What you need to do = In the copy, include all of the listing exactly and none of its pictures.

====== Dataset extract

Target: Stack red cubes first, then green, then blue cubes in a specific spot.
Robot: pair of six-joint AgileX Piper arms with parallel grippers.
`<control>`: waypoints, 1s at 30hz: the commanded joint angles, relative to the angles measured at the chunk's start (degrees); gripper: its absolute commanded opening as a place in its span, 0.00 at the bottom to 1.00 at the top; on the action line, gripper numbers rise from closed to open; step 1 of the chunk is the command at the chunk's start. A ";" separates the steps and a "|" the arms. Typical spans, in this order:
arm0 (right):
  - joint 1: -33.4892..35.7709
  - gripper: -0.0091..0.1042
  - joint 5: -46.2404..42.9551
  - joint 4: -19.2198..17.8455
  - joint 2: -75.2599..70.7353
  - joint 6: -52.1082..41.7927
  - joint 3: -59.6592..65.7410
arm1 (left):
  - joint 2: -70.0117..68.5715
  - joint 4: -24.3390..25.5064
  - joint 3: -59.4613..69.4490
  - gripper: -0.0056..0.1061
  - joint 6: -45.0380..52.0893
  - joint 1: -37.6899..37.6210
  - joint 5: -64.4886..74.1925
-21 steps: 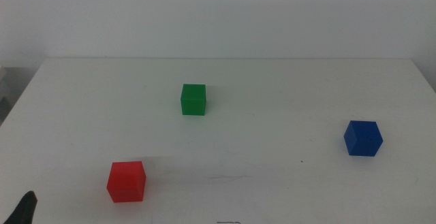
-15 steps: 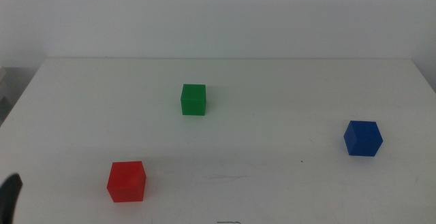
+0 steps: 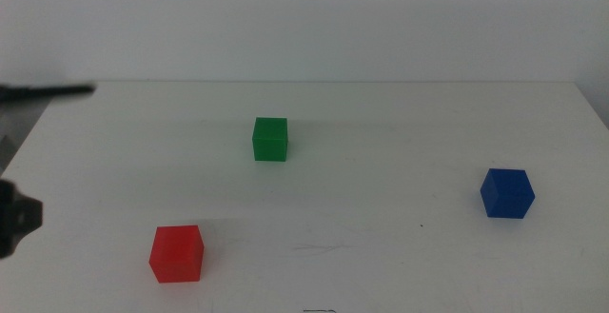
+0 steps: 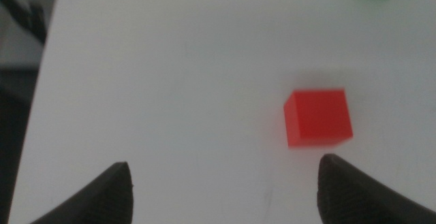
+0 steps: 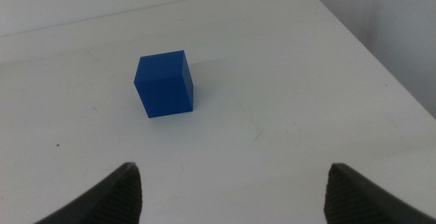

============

Task answer =
Target: Stack red cubes first, then green, then blue cubes in a specific spot.
Robot: pair of six-joint AgileX Piper arms with parallel grippers.
`<control>`: waypoints, 1s at 30hz: the commanded joint angles, relative to the angles measured at the chunk's start (degrees); gripper: its absolute commanded opening as a place in its span, 0.00 at the bottom to 1.00 at the top; on the action line, gripper numbers rise from closed to open; step 1 of the chunk is the command at the chunk's start. A ";" separates the steps and a "|" the arms. Typical spans, in this order:
arm0 (right):
  - joint 1: -33.4892..35.7709
  - gripper: -0.0091..0.1042
  - joint 5: -46.2404..42.9551
  - joint 4: -19.2198..17.8455
  - joint 2: -75.2599..70.7353
  - joint 6: -52.1082..41.7927
  - joint 3: -59.6592..65.7410
arm1 (left):
  - joint 2: -70.0117..68.5715
  - joint 4: -24.3390..25.5064
  - joint 3: -59.4613..69.4490
  - gripper: -0.0056..0.1061
  - joint 6: -45.0380..52.0893
  - joint 1: -37.6899..37.6210
  - joint 5: -64.4886..74.1925
-21 steps: 
-15 steps: 
+0 steps: 
+0 steps: 
+0 steps: 

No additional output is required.